== What is needed ==
What lines in the entries hold the string "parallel"? List them.

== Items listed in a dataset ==
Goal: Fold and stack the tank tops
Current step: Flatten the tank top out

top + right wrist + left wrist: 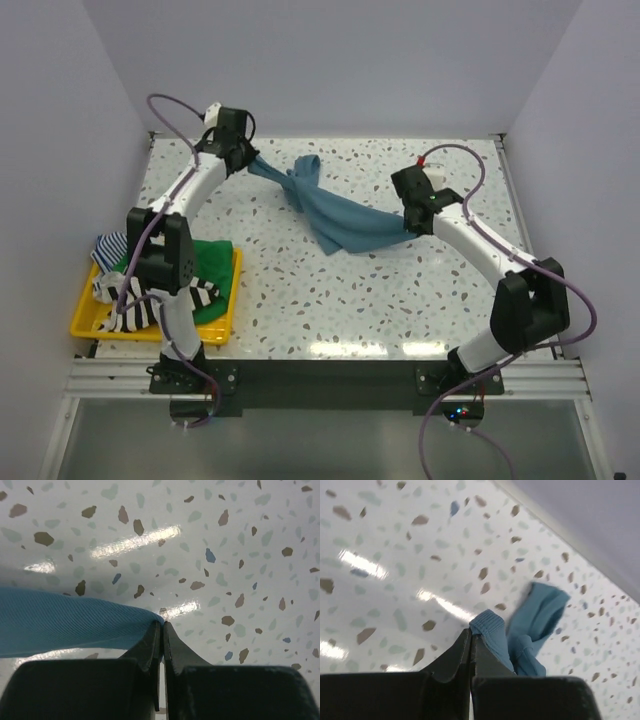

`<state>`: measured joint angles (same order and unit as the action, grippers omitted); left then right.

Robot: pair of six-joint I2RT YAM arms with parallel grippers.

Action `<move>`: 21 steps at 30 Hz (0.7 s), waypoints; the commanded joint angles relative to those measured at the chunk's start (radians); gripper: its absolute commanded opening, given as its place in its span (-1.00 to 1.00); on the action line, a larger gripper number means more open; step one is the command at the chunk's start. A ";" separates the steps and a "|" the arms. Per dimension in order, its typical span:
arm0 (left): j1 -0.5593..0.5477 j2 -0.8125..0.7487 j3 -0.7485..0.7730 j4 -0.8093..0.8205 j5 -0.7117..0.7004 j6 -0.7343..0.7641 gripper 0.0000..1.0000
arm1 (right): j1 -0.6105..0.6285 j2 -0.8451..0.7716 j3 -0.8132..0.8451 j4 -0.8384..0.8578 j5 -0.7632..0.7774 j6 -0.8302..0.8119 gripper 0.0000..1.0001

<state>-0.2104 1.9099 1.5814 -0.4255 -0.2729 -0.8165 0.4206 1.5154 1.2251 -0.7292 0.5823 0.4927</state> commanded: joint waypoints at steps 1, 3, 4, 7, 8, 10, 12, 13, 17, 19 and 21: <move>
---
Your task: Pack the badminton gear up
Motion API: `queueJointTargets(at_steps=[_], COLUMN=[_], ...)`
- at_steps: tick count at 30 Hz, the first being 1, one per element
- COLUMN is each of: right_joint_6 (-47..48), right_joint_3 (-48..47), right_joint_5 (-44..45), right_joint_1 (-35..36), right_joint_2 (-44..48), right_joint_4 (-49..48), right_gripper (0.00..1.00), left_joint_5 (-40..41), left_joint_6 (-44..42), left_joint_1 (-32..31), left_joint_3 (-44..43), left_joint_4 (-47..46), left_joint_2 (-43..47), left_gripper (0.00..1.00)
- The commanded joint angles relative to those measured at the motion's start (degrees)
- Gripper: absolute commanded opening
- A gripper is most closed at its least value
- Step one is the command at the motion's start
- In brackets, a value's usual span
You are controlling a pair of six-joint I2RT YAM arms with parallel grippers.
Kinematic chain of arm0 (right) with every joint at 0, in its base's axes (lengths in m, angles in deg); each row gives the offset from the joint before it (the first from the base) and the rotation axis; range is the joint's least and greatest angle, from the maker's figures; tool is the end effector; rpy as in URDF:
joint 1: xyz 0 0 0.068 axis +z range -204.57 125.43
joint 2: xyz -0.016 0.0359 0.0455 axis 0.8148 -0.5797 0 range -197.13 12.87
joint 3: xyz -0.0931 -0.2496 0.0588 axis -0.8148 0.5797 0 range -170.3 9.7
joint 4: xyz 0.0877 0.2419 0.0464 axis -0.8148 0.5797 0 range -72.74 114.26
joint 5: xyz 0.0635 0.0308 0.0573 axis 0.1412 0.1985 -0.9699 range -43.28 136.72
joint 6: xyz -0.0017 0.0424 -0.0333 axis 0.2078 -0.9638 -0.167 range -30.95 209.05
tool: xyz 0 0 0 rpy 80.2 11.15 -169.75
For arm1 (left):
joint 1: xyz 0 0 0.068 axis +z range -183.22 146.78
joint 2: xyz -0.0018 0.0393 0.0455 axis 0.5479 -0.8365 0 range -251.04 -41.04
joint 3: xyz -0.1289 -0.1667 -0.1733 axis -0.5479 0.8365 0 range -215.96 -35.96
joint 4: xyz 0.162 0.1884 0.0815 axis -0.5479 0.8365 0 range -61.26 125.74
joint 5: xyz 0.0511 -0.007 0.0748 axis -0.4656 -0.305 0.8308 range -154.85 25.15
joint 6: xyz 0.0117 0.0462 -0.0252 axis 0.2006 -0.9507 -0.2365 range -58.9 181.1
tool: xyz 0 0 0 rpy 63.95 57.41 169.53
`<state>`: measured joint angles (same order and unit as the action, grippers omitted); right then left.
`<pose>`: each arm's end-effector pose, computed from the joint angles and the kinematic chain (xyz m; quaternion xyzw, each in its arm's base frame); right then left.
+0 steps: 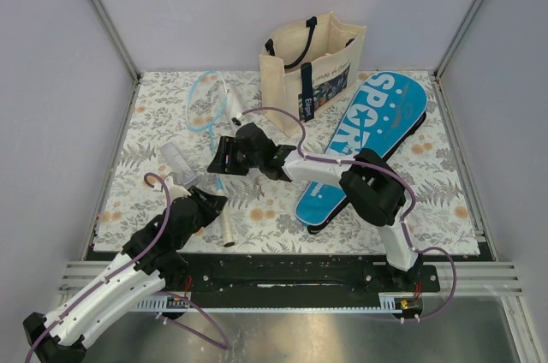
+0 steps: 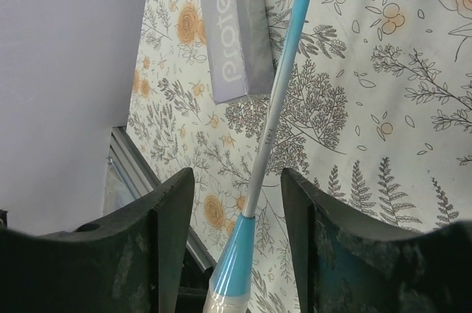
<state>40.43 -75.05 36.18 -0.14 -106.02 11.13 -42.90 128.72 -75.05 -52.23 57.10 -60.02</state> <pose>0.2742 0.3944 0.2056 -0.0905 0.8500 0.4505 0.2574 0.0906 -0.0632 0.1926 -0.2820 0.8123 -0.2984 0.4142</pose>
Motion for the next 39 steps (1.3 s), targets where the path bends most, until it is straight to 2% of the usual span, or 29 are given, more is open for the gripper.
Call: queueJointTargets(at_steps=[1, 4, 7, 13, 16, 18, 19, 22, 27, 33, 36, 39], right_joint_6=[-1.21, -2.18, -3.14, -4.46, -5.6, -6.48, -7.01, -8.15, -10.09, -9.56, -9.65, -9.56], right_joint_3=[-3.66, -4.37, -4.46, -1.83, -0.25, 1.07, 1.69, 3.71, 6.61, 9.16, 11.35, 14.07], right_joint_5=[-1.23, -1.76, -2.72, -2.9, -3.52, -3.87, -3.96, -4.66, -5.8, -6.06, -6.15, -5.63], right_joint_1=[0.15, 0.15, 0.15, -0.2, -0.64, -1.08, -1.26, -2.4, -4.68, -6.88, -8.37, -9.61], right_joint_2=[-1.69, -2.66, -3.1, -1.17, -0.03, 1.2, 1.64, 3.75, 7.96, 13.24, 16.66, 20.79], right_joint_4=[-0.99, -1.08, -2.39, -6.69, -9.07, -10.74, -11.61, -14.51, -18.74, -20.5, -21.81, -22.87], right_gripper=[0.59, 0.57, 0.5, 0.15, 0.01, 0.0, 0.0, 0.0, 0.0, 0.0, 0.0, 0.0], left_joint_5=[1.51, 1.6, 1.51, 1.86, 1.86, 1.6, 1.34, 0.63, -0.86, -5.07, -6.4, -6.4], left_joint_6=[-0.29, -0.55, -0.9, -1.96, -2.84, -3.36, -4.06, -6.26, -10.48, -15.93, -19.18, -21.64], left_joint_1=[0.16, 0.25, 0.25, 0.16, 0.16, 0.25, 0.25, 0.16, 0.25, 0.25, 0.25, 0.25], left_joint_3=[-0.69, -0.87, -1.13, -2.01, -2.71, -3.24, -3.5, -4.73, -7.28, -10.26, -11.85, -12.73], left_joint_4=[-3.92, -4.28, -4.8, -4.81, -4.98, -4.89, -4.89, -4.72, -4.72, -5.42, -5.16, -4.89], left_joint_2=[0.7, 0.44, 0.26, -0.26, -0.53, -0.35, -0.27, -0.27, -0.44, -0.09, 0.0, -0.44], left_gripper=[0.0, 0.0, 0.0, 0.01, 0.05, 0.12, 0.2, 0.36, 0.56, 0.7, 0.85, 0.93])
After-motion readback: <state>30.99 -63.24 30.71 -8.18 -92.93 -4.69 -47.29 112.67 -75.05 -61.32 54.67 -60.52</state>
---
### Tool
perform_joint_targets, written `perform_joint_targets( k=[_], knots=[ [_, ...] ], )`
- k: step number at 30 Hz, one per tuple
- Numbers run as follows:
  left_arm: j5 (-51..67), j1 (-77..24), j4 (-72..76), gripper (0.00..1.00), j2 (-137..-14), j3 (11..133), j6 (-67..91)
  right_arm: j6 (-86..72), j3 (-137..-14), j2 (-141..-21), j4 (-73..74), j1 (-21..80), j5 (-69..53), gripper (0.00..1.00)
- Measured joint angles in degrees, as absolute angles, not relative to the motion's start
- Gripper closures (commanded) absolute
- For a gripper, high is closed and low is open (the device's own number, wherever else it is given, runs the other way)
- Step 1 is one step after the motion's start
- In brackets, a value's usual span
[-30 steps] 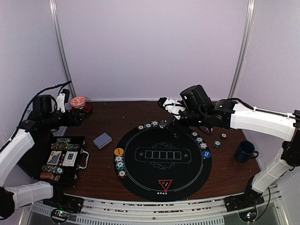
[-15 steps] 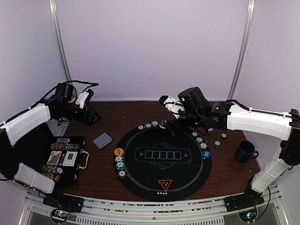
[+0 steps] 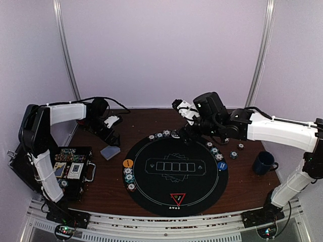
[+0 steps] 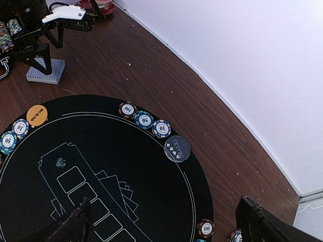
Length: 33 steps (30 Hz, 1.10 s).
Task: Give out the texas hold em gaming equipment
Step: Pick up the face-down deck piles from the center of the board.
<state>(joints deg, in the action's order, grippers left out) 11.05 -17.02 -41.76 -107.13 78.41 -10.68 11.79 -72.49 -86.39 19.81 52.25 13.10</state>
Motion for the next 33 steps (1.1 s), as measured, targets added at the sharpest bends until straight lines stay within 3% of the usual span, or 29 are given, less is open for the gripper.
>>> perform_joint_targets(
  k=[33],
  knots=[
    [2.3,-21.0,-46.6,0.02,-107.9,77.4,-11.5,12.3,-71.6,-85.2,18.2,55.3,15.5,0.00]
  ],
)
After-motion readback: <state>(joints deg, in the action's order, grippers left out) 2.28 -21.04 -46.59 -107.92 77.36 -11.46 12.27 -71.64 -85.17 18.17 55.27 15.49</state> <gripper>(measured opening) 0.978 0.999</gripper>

== Solved exercise ==
Robot: pair of six-joint I2RT YAM arms with parallel grippers.
You are controlling a pair of six-joint I2RT YAM arms with parallel grippers.

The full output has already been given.